I realized I needed a separate register that would contain the result of the logic functions AND, OR, XOR amongst the 4 Accumulators. The opcode names look like TABand, TABor, TABxor etc. in my As65 Macro's.

So this register called LOGOP (Logic Operator) I have working already with TABand and it takes 2 cycles. It may take 1 or more cycle to transfer it to the src_reg or dst_reg. Transferring this value will be the challenge for me at this point... I just finished all the other 4 Acc transfer + Logic.

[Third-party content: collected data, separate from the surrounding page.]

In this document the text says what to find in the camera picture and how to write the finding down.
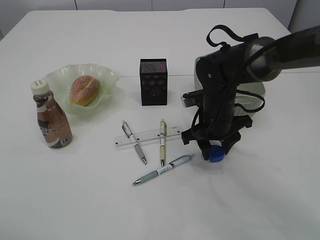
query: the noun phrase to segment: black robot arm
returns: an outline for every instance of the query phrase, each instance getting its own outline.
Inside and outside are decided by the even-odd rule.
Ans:
[[[214,29],[222,29],[243,43],[235,46],[225,42],[213,43],[210,33]],[[202,90],[185,93],[181,97],[185,107],[199,107],[191,128],[181,134],[183,143],[196,140],[205,160],[210,157],[210,140],[220,141],[227,154],[240,140],[239,130],[252,126],[248,115],[233,116],[239,84],[271,81],[282,69],[320,66],[320,26],[274,40],[258,37],[258,34],[239,37],[228,27],[217,25],[206,39],[211,46],[222,47],[198,58],[195,64]]]

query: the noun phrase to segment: black box
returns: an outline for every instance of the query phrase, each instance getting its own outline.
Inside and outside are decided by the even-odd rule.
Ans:
[[[167,59],[140,59],[142,106],[167,105]]]

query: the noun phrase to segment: bread
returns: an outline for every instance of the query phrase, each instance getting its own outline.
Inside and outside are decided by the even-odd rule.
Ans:
[[[93,76],[78,77],[71,86],[70,103],[72,105],[88,105],[98,94],[101,83]]]

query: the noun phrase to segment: silver pen
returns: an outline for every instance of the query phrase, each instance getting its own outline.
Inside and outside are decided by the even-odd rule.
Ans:
[[[140,177],[138,180],[136,180],[134,183],[132,183],[132,185],[135,186],[138,184],[143,184],[151,179],[154,179],[155,177],[158,177],[159,175],[161,175],[167,171],[170,171],[171,169],[174,169],[175,167],[177,167],[181,164],[185,164],[185,163],[191,161],[193,157],[194,157],[194,154],[181,156],[181,157],[177,158],[176,160],[173,160],[172,162],[170,162],[168,165],[163,166],[163,167],[159,168],[158,170],[152,171],[152,172],[148,173],[147,175]]]
[[[166,135],[167,135],[167,124],[165,120],[161,120],[160,122],[160,161],[161,167],[165,166],[166,162]]]
[[[144,164],[147,164],[147,159],[146,159],[144,153],[142,152],[139,143],[137,142],[135,136],[131,132],[129,125],[126,121],[122,121],[122,129],[125,132],[125,135],[130,139],[130,141],[131,141],[136,153],[138,154],[139,158],[141,159],[141,161]]]

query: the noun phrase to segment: green glass bowl
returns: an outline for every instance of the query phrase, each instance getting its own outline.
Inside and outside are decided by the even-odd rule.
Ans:
[[[70,90],[72,83],[79,77],[89,75],[100,80],[101,87],[97,96],[87,105],[71,105]],[[69,114],[91,112],[98,105],[105,104],[112,96],[116,81],[119,79],[111,69],[93,63],[67,65],[48,75],[47,80],[54,99]]]

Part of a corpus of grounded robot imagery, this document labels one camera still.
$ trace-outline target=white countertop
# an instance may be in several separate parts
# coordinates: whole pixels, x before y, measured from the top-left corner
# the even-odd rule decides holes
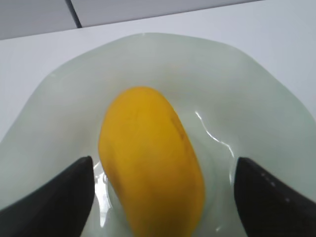
[[[265,0],[0,41],[0,141],[38,84],[68,60],[136,33],[235,46],[292,91],[316,119],[316,1]]]

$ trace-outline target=ripe mango
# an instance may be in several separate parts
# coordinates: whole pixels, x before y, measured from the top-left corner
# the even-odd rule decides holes
[[[114,100],[99,155],[134,236],[191,236],[201,218],[204,181],[177,114],[159,92],[134,87]]]

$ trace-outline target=black object
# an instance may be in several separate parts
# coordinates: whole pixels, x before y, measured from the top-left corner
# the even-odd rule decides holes
[[[316,204],[249,158],[239,158],[234,196],[249,237],[316,237]]]
[[[91,157],[0,211],[0,237],[79,237],[94,199]]]
[[[80,20],[78,18],[78,15],[76,13],[76,10],[74,8],[73,3],[71,2],[71,0],[65,0],[65,2],[67,4],[67,7],[68,7],[68,9],[70,11],[71,16],[73,17],[73,20],[74,20],[77,28],[82,28],[81,22],[80,22]]]

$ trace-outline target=bowl
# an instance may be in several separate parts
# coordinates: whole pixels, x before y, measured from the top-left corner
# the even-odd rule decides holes
[[[97,144],[109,104],[138,85],[171,103],[202,167],[206,202],[194,236],[246,236],[233,196],[238,157],[316,201],[316,125],[294,95],[234,47],[146,33],[87,52],[42,81],[0,143],[0,208],[90,155],[96,198],[82,236],[132,236]]]

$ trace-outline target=mango skin
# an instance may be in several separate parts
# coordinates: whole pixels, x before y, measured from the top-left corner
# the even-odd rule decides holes
[[[114,100],[99,156],[134,236],[191,236],[201,218],[204,181],[177,114],[159,92],[134,87]]]

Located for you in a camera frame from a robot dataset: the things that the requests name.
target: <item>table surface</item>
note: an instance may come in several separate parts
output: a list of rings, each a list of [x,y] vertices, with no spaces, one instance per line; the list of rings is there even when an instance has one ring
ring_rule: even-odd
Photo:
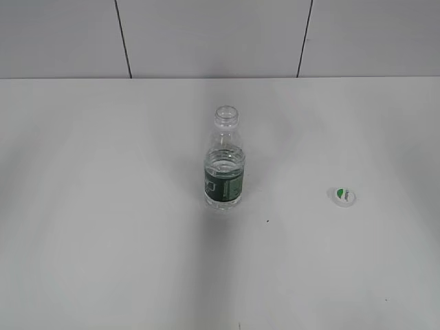
[[[0,100],[2,329],[440,327],[440,78],[0,80]],[[247,164],[218,212],[224,104]]]

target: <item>white bottle cap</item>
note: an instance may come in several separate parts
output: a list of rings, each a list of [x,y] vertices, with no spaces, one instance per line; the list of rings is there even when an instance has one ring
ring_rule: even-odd
[[[341,208],[348,208],[356,202],[356,194],[350,188],[334,188],[329,192],[331,200]]]

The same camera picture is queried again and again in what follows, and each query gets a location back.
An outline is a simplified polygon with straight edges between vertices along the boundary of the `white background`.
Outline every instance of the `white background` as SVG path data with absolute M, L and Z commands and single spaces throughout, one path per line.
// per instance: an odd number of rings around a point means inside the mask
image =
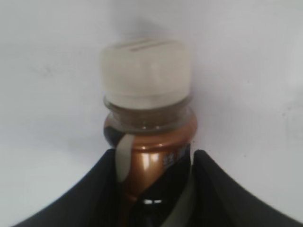
M 303 221 L 303 1 L 0 0 L 0 226 L 50 204 L 102 156 L 99 53 L 144 36 L 192 51 L 195 146 Z

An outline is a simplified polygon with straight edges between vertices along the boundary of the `bottle cap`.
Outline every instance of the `bottle cap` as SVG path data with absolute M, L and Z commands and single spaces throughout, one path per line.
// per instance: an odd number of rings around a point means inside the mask
M 180 102 L 190 92 L 188 53 L 177 41 L 113 45 L 103 51 L 101 68 L 107 101 L 122 108 L 161 108 Z

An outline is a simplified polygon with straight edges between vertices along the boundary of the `bottle shoulder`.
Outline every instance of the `bottle shoulder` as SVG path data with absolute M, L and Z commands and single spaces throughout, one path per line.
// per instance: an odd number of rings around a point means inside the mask
M 104 124 L 104 134 L 108 142 L 115 147 L 115 141 L 121 139 L 126 134 L 134 135 L 134 151 L 159 150 L 160 148 L 173 148 L 183 146 L 189 143 L 197 130 L 197 119 L 195 114 L 190 111 L 187 116 L 180 119 L 170 128 L 158 127 L 153 130 L 131 130 L 127 127 L 121 127 L 109 115 Z

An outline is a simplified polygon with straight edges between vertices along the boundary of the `black foam holder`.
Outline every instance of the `black foam holder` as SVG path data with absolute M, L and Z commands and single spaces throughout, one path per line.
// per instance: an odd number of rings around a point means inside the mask
M 113 227 L 115 150 L 57 201 L 16 227 Z M 230 178 L 202 150 L 194 154 L 197 204 L 187 227 L 303 227 Z

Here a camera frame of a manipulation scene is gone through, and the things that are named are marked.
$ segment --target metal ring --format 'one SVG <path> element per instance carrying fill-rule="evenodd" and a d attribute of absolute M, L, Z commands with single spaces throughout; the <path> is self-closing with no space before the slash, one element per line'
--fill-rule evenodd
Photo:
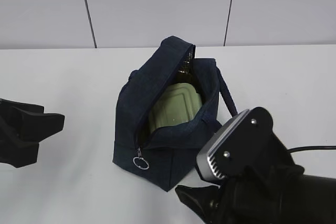
<path fill-rule="evenodd" d="M 140 160 L 144 161 L 144 162 L 146 163 L 147 167 L 142 167 L 142 166 L 138 165 L 138 164 L 135 162 L 137 159 L 140 159 Z M 137 168 L 139 168 L 139 169 L 142 169 L 142 170 L 148 170 L 148 169 L 149 169 L 149 163 L 148 163 L 147 160 L 145 160 L 143 157 L 134 157 L 134 158 L 133 158 L 133 163 L 134 163 L 134 165 L 135 165 Z"/>

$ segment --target black cable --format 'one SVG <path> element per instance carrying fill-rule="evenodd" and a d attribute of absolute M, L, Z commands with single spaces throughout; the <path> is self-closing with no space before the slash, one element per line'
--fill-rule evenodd
<path fill-rule="evenodd" d="M 293 153 L 293 152 L 317 151 L 317 150 L 336 150 L 336 146 L 335 145 L 304 146 L 288 149 L 288 152 Z"/>

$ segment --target zipper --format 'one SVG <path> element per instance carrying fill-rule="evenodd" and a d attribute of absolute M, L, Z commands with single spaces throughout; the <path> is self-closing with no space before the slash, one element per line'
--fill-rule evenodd
<path fill-rule="evenodd" d="M 182 59 L 181 59 L 181 60 L 179 61 L 179 63 L 176 65 L 174 71 L 173 71 L 172 74 L 169 76 L 169 78 L 166 80 L 166 82 L 165 82 L 165 84 L 163 85 L 163 87 L 162 87 L 162 89 L 160 90 L 160 92 L 158 92 L 158 94 L 157 94 L 157 95 L 155 96 L 155 98 L 153 99 L 152 103 L 151 103 L 150 106 L 149 106 L 149 109 L 146 110 L 145 113 L 144 113 L 144 115 L 141 117 L 140 123 L 139 123 L 139 125 L 138 125 L 138 127 L 137 127 L 137 129 L 136 129 L 136 131 L 135 131 L 135 135 L 134 135 L 134 148 L 136 149 L 138 156 L 133 158 L 133 163 L 134 163 L 135 166 L 136 166 L 137 168 L 139 168 L 139 169 L 143 169 L 143 168 L 140 168 L 140 166 L 139 166 L 138 164 L 136 164 L 136 162 L 135 162 L 136 160 L 139 160 L 139 159 L 142 160 L 142 161 L 144 161 L 144 162 L 148 165 L 148 168 L 146 168 L 146 170 L 149 169 L 149 163 L 147 162 L 147 160 L 145 160 L 145 159 L 142 157 L 141 150 L 142 150 L 143 145 L 145 145 L 146 143 L 148 143 L 148 142 L 152 139 L 152 137 L 149 137 L 149 139 L 148 139 L 146 142 L 144 142 L 142 146 L 140 146 L 140 145 L 138 144 L 138 135 L 139 135 L 139 133 L 140 133 L 140 130 L 141 130 L 142 126 L 144 125 L 144 122 L 145 122 L 146 118 L 148 117 L 148 114 L 149 114 L 150 110 L 152 109 L 152 107 L 154 106 L 154 104 L 157 102 L 158 98 L 160 98 L 160 96 L 163 94 L 163 92 L 164 92 L 165 87 L 167 86 L 167 84 L 168 84 L 169 82 L 171 82 L 171 81 L 174 79 L 174 77 L 175 77 L 176 73 L 178 72 L 179 68 L 180 68 L 181 65 L 185 62 L 185 59 L 187 59 L 190 55 L 192 55 L 192 54 L 194 53 L 193 48 L 194 48 L 193 45 L 190 46 L 190 48 L 189 48 L 189 50 L 188 50 L 188 53 L 187 53 L 184 57 L 182 57 Z"/>

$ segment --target zipper pull ring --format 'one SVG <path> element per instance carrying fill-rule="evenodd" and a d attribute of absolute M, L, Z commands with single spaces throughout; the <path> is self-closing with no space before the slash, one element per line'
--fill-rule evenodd
<path fill-rule="evenodd" d="M 142 153 L 141 153 L 141 149 L 138 148 L 137 149 L 137 153 L 138 153 L 138 156 L 137 157 L 134 157 L 133 158 L 133 163 L 134 165 L 139 168 L 139 169 L 142 169 L 142 170 L 148 170 L 149 169 L 149 163 L 147 162 L 147 160 L 145 160 L 143 157 L 142 157 Z"/>

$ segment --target fabric lunch bag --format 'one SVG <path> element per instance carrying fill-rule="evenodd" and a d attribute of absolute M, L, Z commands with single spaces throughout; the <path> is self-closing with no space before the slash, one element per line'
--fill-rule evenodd
<path fill-rule="evenodd" d="M 113 162 L 133 174 L 172 189 L 196 164 L 200 149 L 221 127 L 216 120 L 221 93 L 232 116 L 237 114 L 215 59 L 194 59 L 195 46 L 171 36 L 131 73 L 116 107 Z M 149 113 L 186 60 L 197 80 L 202 106 L 189 122 L 149 133 Z"/>

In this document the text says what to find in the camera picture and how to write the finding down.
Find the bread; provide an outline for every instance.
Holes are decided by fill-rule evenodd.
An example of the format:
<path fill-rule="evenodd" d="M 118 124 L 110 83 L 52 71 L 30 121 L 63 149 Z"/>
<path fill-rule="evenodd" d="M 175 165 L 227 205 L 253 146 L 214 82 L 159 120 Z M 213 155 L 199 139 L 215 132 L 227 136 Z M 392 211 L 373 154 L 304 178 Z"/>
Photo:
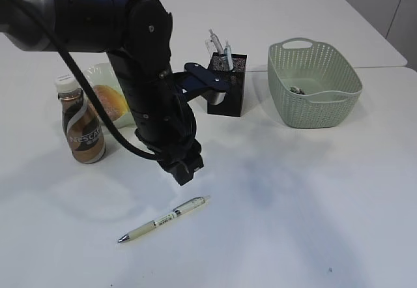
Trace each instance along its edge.
<path fill-rule="evenodd" d="M 111 121 L 114 122 L 125 113 L 129 112 L 129 107 L 124 99 L 124 96 L 119 94 L 113 88 L 107 85 L 95 85 L 93 87 L 94 92 L 96 93 L 98 99 L 102 103 L 107 115 L 110 117 Z M 91 108 L 97 114 L 93 105 L 90 103 Z"/>

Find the pen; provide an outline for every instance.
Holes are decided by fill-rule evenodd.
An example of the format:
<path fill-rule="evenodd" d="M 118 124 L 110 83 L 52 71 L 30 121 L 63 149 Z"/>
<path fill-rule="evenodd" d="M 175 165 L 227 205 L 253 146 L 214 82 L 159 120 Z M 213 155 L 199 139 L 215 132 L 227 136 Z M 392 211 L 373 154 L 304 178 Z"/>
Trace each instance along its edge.
<path fill-rule="evenodd" d="M 213 41 L 213 44 L 215 45 L 217 52 L 219 55 L 224 55 L 224 50 L 222 47 L 222 43 L 220 42 L 219 38 L 217 37 L 216 34 L 213 33 L 212 29 L 208 30 L 210 32 L 210 38 Z"/>
<path fill-rule="evenodd" d="M 134 240 L 146 233 L 149 233 L 150 231 L 153 231 L 157 227 L 160 227 L 161 225 L 173 220 L 174 218 L 178 218 L 179 216 L 190 212 L 191 210 L 205 204 L 207 200 L 210 199 L 210 196 L 206 197 L 196 197 L 193 198 L 182 205 L 176 207 L 173 209 L 170 213 L 162 216 L 161 218 L 158 218 L 157 220 L 150 221 L 146 223 L 145 225 L 142 225 L 141 227 L 134 229 L 133 231 L 130 231 L 129 233 L 125 234 L 123 237 L 121 237 L 117 242 L 127 242 L 129 240 Z"/>
<path fill-rule="evenodd" d="M 226 40 L 226 47 L 224 48 L 224 54 L 227 57 L 227 70 L 232 71 L 233 66 L 233 58 L 232 58 L 232 47 L 229 44 L 229 41 Z"/>

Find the bottle label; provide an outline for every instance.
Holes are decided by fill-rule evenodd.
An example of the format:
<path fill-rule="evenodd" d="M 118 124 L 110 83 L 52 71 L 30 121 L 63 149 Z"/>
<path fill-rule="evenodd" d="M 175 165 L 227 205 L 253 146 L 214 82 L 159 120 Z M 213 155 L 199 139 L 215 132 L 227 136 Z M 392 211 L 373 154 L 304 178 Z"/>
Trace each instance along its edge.
<path fill-rule="evenodd" d="M 106 150 L 100 123 L 84 98 L 63 113 L 63 129 L 74 158 L 89 164 L 98 161 Z"/>

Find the robotic arm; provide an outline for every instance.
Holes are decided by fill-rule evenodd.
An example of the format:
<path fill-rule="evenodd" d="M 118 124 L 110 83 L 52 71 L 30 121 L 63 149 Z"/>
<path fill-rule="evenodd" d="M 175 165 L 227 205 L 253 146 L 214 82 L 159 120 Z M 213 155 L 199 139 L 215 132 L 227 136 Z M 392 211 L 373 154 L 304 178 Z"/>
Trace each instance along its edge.
<path fill-rule="evenodd" d="M 188 101 L 220 103 L 228 86 L 202 66 L 169 64 L 173 20 L 159 0 L 24 0 L 68 51 L 106 52 L 136 122 L 136 136 L 183 185 L 203 167 Z M 22 50 L 56 51 L 44 31 L 10 0 L 0 0 L 0 32 Z"/>

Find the nescafe logo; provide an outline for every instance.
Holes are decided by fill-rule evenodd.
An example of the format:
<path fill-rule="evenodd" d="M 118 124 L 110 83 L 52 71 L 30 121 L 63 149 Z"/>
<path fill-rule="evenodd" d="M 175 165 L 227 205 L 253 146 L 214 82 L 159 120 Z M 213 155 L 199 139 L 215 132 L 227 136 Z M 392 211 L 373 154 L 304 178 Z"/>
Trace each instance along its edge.
<path fill-rule="evenodd" d="M 90 143 L 94 143 L 95 141 L 97 141 L 101 133 L 101 128 L 98 127 L 95 130 L 93 130 L 90 134 L 83 135 L 80 137 L 69 136 L 68 139 L 72 143 L 87 143 L 89 145 Z"/>

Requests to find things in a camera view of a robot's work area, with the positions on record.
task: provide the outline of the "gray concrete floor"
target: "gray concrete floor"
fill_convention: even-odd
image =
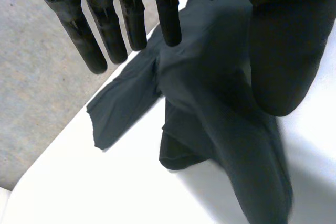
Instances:
[[[143,1],[149,32],[159,19],[155,0]],[[118,66],[91,74],[43,0],[0,0],[0,10],[0,187],[12,190]],[[83,11],[106,56],[85,1]]]

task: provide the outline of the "folded cloth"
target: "folded cloth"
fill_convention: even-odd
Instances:
[[[251,224],[287,223],[292,188],[276,119],[249,84],[249,0],[189,0],[182,43],[160,29],[88,105],[97,147],[115,143],[155,100],[166,96],[160,162],[184,169],[212,159],[225,169]]]

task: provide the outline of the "white surface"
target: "white surface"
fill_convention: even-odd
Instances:
[[[8,191],[7,189],[0,187],[0,223],[1,223],[2,216],[5,212],[6,205],[7,205],[10,195],[11,195],[11,191]]]
[[[334,28],[309,94],[281,119],[296,197],[295,224],[336,219],[335,54]],[[161,166],[164,109],[161,99],[103,153],[93,146],[84,106],[19,181],[2,224],[246,224],[227,176],[212,162],[178,173]]]

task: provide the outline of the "black rubber finger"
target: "black rubber finger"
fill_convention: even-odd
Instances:
[[[142,50],[147,46],[144,10],[142,0],[119,0],[128,40],[131,48],[135,51]]]
[[[179,0],[156,0],[156,5],[166,44],[170,47],[177,46],[182,40]]]
[[[82,12],[81,0],[45,0],[57,14],[64,29],[91,72],[107,70],[107,62]]]
[[[115,64],[124,62],[127,60],[127,50],[113,0],[87,0],[87,2],[111,61]]]

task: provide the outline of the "black cloth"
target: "black cloth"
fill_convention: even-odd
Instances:
[[[158,27],[87,111],[103,150],[165,95],[160,162],[184,169],[210,158],[229,175],[251,224],[284,224],[292,189],[280,134],[256,104],[245,67],[251,12],[248,0],[188,0],[182,43],[168,47]]]

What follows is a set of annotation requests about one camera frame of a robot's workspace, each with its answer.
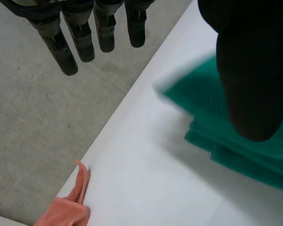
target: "pink cloth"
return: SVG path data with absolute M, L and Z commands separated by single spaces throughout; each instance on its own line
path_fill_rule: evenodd
M 68 197 L 56 197 L 45 213 L 35 222 L 34 226 L 86 226 L 90 210 L 83 205 L 85 190 L 89 182 L 89 173 L 80 162 L 75 187 Z

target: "concrete floor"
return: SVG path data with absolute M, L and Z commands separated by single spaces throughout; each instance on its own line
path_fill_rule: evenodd
M 191 0 L 156 0 L 144 47 L 130 46 L 124 7 L 116 48 L 65 76 L 36 30 L 0 4 L 0 216 L 28 225 L 45 211 Z

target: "white surface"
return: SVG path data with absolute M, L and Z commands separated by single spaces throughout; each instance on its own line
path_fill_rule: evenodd
M 16 221 L 0 217 L 0 226 L 25 226 Z
M 189 119 L 152 88 L 215 43 L 194 1 L 82 159 L 92 172 L 89 226 L 283 226 L 283 192 L 185 142 Z M 58 196 L 68 195 L 76 173 Z

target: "folded green towel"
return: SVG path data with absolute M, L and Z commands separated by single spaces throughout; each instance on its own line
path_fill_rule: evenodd
M 210 151 L 212 160 L 283 189 L 283 122 L 262 143 L 239 136 L 229 120 L 215 56 L 160 92 L 194 116 L 186 140 Z

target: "green cloth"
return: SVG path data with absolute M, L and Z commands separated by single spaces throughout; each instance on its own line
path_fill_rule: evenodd
M 215 56 L 160 92 L 194 116 L 187 141 L 210 151 L 212 160 L 283 189 L 283 122 L 265 142 L 239 136 L 229 120 Z

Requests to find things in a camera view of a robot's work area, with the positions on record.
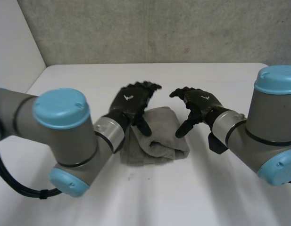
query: gray wall
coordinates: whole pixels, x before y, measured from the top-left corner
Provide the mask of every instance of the gray wall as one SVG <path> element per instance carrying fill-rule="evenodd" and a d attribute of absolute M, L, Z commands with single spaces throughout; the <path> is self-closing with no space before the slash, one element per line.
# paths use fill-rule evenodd
<path fill-rule="evenodd" d="M 291 64 L 291 0 L 18 0 L 47 66 Z"/>

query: light blue joint cap
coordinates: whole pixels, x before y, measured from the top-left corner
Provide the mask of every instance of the light blue joint cap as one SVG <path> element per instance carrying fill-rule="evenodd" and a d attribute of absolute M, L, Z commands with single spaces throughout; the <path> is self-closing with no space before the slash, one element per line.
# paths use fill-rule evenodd
<path fill-rule="evenodd" d="M 44 93 L 33 105 L 33 115 L 51 129 L 71 129 L 90 117 L 85 96 L 76 89 L 62 88 Z"/>
<path fill-rule="evenodd" d="M 275 65 L 261 69 L 254 88 L 273 95 L 291 94 L 291 65 Z"/>
<path fill-rule="evenodd" d="M 49 174 L 49 180 L 58 190 L 72 197 L 82 196 L 90 187 L 81 179 L 55 167 Z"/>
<path fill-rule="evenodd" d="M 265 162 L 258 176 L 271 185 L 283 185 L 291 181 L 291 149 Z"/>

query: white wall
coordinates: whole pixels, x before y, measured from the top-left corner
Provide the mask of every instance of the white wall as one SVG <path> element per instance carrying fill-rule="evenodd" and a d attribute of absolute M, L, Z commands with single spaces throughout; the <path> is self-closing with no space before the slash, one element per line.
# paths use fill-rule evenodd
<path fill-rule="evenodd" d="M 0 0 L 0 87 L 26 92 L 46 68 L 16 0 Z"/>

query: folded towel
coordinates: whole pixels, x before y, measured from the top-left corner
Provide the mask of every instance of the folded towel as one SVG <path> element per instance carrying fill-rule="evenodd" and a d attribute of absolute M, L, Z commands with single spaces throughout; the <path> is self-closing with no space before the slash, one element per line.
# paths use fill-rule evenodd
<path fill-rule="evenodd" d="M 174 111 L 159 107 L 146 111 L 143 117 L 152 134 L 146 137 L 136 127 L 131 127 L 120 151 L 122 163 L 135 166 L 161 164 L 188 156 L 185 138 L 175 136 L 180 123 Z"/>

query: robotic hand
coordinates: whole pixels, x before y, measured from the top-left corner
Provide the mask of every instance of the robotic hand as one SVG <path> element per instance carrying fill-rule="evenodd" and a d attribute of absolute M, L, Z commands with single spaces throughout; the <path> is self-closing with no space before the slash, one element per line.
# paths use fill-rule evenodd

If in the end these 'transfer with logic' opcodes slow down the core too much, I'll probably remove them. I am always concerned with speed, so we will see if a speed sacrifice is worth it, compared to cycles saved per instruction. I intend to focus on this tradeoff, during this 65Org16.b Core expansion. If they prove good speedwise, then I'll look how to do the same 'transfer with logic' opcodes between the X & Y index registers, stack, and 4 accumulators.
Been thinking recently too, there needs to be a single cycle 16bit NOT (i.e. inverse) on any accumulator/index register.

Code: Select all

always @(posedge clk)
	  if( state == DECODE && RDY )
	  casex( IR[15:0] )
		16'b0000_xx01_1000_1011,	// TABand, TABor, TABxor
      16'b0000_xx00_1001_1011:   // TBAand, TBAor, TBAxor
		case( IR[11:10] )
			2'b01: LOGOP <= ( DCBAXYS[SEL_A] & DCBAXYS[SEL_B] );
			2'b10: LOGOP <= ( DCBAXYS[SEL_A] | DCBAXYS[SEL_B] );
			2'b11: LOGOP <= ( DCBAXYS[SEL_A] ^ DCBAXYS[SEL_B] );
	  endcase
		default:case( IR[11:8] )
			4'b0001: LOGOP <= DCBAXYS[SEL_B]; //no LOGOP, send value to dest_reg
			4'b0000: LOGOP <= DCBAXYS[SEL_A]; //no LOGOP, send value to dest_reg
		endcase
	endcase

Still working on the total opcode value list. Will post when they're all proven on Isim.

[Arlet]

Code: Select all

LOGOP <= ( DCBAXYS[SEL_A] & DCBAXYS[SEL_B] );

If you do that, you'll make the register file multi-ported, which will explode its size. It's better to try to fit the logic operators inside the normal path. This would require 3 cycles for the 'TABand' instruction:

1. read A (src_reg)
2. read B (dst_reg)
3. write B (dst_reg)

cycles 1 and 3 are already needed for the regular TAB instruction, so you need to add a cycle in the middle. This is a new one, so it requires an update to the state machine, and it requires an extra MUX in the register file access so you can read from dst_reg. The alternative is to do this:

1. read A (src_reg), src_reg <= B
2. read B (src_reg)
3. write B (dst_reg)

This avoids the extra MUX, but requires an extra write to src_reg.

Anyway, this change is not as straightforward as earlier changes, since register/register operations aren't natural to the 6502. Maybe you should try to come up with something simpler to do first, to get some more experience.

A simpler, but quite powerful, extension to the opcode space is what I've mentioned earlier, which is to allow the source and destination Acc to be different. This does not allow Acc-Acc operations, but it does allow things like ADC A, #10 and store the result in B, with a full set of addressing modes and operands. All this requires is an extra 2 bits in the opcode to designate the destination register, and a few lines of Verilog.